[Start of Attachment]
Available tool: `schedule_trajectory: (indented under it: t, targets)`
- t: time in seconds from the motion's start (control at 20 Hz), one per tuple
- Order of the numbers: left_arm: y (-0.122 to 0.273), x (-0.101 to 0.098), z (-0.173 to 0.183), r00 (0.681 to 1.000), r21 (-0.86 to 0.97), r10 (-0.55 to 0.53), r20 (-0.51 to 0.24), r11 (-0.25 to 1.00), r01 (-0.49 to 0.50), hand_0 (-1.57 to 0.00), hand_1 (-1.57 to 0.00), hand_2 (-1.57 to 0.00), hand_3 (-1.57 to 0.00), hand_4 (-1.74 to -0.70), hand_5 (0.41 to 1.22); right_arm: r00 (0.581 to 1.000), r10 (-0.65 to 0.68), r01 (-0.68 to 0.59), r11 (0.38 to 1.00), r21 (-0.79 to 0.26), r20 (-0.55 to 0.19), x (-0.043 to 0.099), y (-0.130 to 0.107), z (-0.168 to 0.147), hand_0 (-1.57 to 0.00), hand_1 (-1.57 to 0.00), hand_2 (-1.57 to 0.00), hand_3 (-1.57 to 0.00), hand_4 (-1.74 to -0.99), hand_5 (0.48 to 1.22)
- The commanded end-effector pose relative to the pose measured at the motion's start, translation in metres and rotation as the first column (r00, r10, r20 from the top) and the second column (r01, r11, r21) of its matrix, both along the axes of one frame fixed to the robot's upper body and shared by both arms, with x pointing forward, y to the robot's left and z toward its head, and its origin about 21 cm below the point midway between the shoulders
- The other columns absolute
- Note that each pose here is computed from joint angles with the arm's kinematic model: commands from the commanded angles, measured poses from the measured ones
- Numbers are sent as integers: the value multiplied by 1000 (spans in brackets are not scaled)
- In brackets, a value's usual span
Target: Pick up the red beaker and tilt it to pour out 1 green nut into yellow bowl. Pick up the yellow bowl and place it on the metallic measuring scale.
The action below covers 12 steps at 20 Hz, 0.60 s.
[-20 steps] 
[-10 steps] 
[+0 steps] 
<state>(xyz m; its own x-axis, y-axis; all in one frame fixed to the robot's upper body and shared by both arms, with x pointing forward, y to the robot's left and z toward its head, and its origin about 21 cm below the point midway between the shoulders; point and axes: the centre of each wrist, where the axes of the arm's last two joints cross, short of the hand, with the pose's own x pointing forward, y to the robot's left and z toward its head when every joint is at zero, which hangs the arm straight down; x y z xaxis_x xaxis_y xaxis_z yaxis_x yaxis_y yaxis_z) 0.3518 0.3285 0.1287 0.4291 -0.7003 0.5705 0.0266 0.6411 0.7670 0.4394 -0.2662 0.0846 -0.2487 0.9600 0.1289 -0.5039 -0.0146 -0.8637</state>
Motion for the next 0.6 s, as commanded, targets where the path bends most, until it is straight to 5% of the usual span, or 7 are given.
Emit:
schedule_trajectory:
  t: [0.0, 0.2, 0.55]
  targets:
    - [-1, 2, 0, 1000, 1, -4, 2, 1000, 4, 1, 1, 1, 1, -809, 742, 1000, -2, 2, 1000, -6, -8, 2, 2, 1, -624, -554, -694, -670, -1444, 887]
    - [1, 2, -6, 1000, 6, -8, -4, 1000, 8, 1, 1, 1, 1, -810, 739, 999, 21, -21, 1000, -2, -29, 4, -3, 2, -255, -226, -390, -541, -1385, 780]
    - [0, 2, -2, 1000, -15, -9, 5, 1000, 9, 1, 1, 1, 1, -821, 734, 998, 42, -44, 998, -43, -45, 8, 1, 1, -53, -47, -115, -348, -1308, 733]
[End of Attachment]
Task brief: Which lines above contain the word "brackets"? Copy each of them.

Response area:
- Numbers are sent as integers: the value multiplied by 1000 (spans in brackets are not scaled)
- In brackets, a value's usual span

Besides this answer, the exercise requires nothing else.